A13, la molecola che ringiovanisce il cervello
L’anticorpo A13 è una molecola che favorisce la nascita di nuovi neuroni, provocando un ‘ringiovanimento del cervello’ e quindi in grado di contrastare lo sviluppo della sindrome dell’Alzheimer, quando affrontato nella sua prima fase.
È la conclusione dello studio e sperimentazione animale condotto da Antonino Cattaneo, Giovanni Meli e Raffaella Scardigli della Fondazione Ebri (European Brain Research Institute) Rita Levi-Montalcini, in collaborazione con il Cnr, la Scuola Normale Superiore e il dipartimento di Biologia dell’Università di Roma Tre.
I ratti trattati con la molecola, afferma lo studio, presentano una riproduzione dei neuroni a livelli quasi normali.
La sindrome di Alzheimer, provocata da una degenerazione progressiva neuronale, si manifesta con graduali problemi di memoria, di pensiero e di comportamento, minimi nella fase iniziale, peggiorano man mano che aumentano i danni ai neuroni e la velocità dell’aggravarsi della malattia varia da soggetto a soggetto.
Dato il processo che caratterizza la sindrome, gli autori della ricerca, dopo l’esito positivo della sperimentazione animale, ritengono che l’identificazione della molecola A13 apra a nuove possibilità sia di diagnosi sia di cura. “L’importanza di questa ricerca è duplice: da un lato – spiegano Raffaella Scardigli e Giovanni Meli – dimostriamo che la diminuzione di neurogenesi anticipa i segni patologici tipici dell’Alzheimer, e potrebbe quindi contribuire ad individuare tempestivamente l’insorgenza della malattia in una fase molto precoce; dall’altro, abbiamo anche osservato in vivo, nel cervello del topo, l’efficacia del nostro anticorpo nel neutralizzare gli A-beta oligomeri proprio all’interno dei neuroni”.

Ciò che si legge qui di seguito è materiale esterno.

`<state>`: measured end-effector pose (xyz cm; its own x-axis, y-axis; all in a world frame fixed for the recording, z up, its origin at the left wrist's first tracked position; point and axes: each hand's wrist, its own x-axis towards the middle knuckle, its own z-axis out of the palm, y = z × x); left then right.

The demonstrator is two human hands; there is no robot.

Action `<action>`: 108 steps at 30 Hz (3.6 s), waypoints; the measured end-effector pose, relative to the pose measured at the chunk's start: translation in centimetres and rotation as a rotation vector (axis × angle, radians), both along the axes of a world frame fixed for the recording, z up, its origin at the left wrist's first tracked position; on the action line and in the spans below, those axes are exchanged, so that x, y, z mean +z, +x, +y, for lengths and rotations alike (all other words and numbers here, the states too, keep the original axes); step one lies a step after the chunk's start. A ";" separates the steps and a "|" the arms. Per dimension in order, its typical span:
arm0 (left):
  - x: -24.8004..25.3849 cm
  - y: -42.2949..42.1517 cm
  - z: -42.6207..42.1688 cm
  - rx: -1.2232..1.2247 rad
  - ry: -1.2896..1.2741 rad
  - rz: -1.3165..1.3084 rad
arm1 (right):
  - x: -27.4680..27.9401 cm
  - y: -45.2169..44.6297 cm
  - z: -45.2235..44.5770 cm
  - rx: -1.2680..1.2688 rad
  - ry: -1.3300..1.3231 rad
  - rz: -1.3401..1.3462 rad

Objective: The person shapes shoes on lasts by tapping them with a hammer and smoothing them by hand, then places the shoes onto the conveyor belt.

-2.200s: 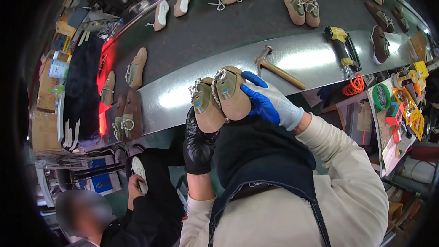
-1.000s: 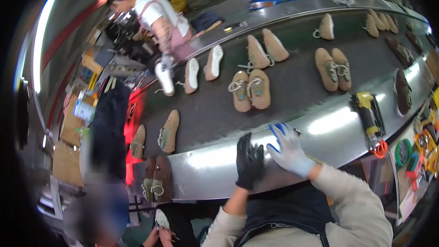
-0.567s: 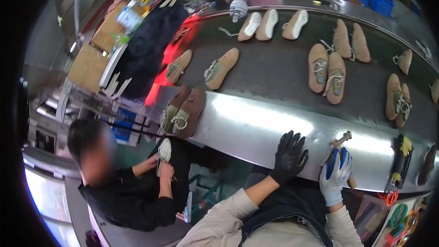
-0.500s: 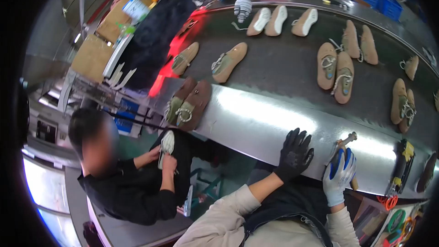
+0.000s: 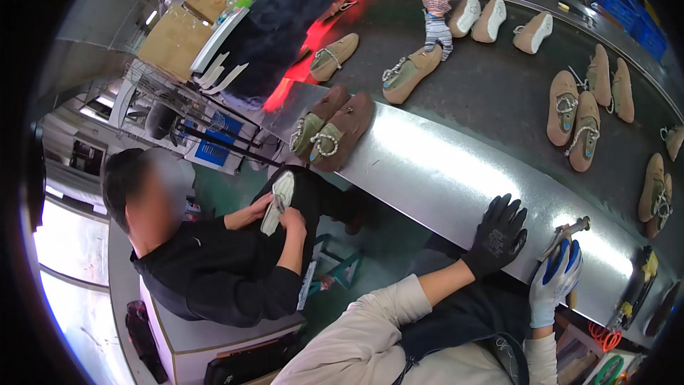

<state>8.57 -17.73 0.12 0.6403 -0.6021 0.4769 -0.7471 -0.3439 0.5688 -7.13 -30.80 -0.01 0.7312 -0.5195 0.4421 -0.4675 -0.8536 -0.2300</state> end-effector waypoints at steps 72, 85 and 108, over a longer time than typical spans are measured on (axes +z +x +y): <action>-0.3 3.1 1.9 0.033 0.003 0.002 | -0.8 2.9 1.1 0.083 -0.052 -0.012; -0.7 3.8 2.4 0.041 0.019 0.006 | -1.8 3.5 1.1 0.069 -0.056 -0.006; -0.4 3.9 3.0 0.056 0.024 -0.040 | 0.2 2.2 0.7 0.122 0.067 0.066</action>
<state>12.42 -14.75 -0.24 0.6543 -0.5771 0.4888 -0.7480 -0.3989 0.5304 -4.90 -30.15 0.19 0.8169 -0.4518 0.3585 -0.3773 -0.8888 -0.2604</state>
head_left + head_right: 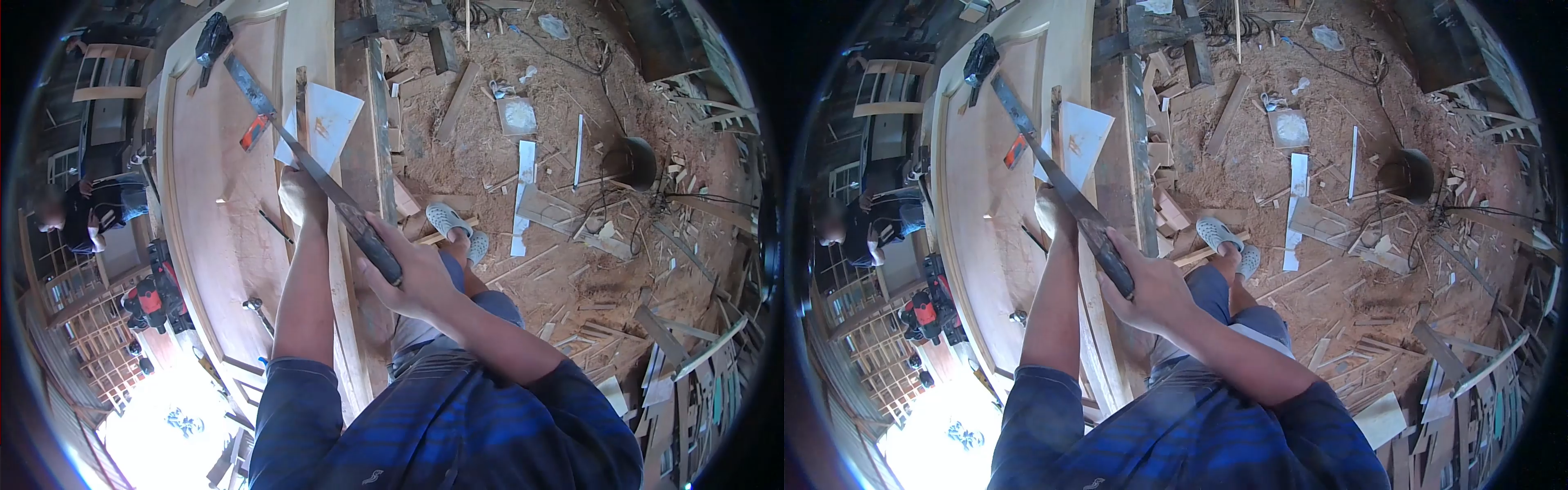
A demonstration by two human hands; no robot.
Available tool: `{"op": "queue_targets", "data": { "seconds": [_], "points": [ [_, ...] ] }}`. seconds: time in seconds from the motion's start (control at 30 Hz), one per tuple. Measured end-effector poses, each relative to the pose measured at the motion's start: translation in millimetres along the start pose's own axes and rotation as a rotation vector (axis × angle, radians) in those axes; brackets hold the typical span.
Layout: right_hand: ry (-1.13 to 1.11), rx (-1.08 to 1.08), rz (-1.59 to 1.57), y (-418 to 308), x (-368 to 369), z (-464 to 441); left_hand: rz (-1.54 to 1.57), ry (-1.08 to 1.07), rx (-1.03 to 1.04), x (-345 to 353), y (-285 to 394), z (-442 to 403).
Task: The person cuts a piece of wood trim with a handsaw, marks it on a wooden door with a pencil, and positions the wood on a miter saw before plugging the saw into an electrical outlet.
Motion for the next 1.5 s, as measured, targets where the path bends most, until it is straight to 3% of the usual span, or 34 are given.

Il risultato dello studio è stato verificato nella fase sperimentale su cavie murine con sindrome di Alzheimer, quindi nella fase preclinica e come ci ricordano gli autori della ricerca, il passaggio alla fase successiva, ossia clinica su pazienti purtroppo “non è immediato” ed è “fortemente regolato da istituzioni preposte e richiede anni di sperimentazione e grandi finanziamenti per valutarne l’efficacia e la sicurezza sull’uomo”.
In Italia sono circa 600.000 i pazienti affetti da Alzheimer. Numeri che con l’aumento dell’età della popolazione sono destinati a crescere. Considerata, dunque, l’importanza che potrebbe avere l’introduzione nella cura dell’A13 per i malati e per i loro cari, auspichiamo che, pur nel rispetto dei tempi necessari, si giunga quanto prima al risultato definitivo.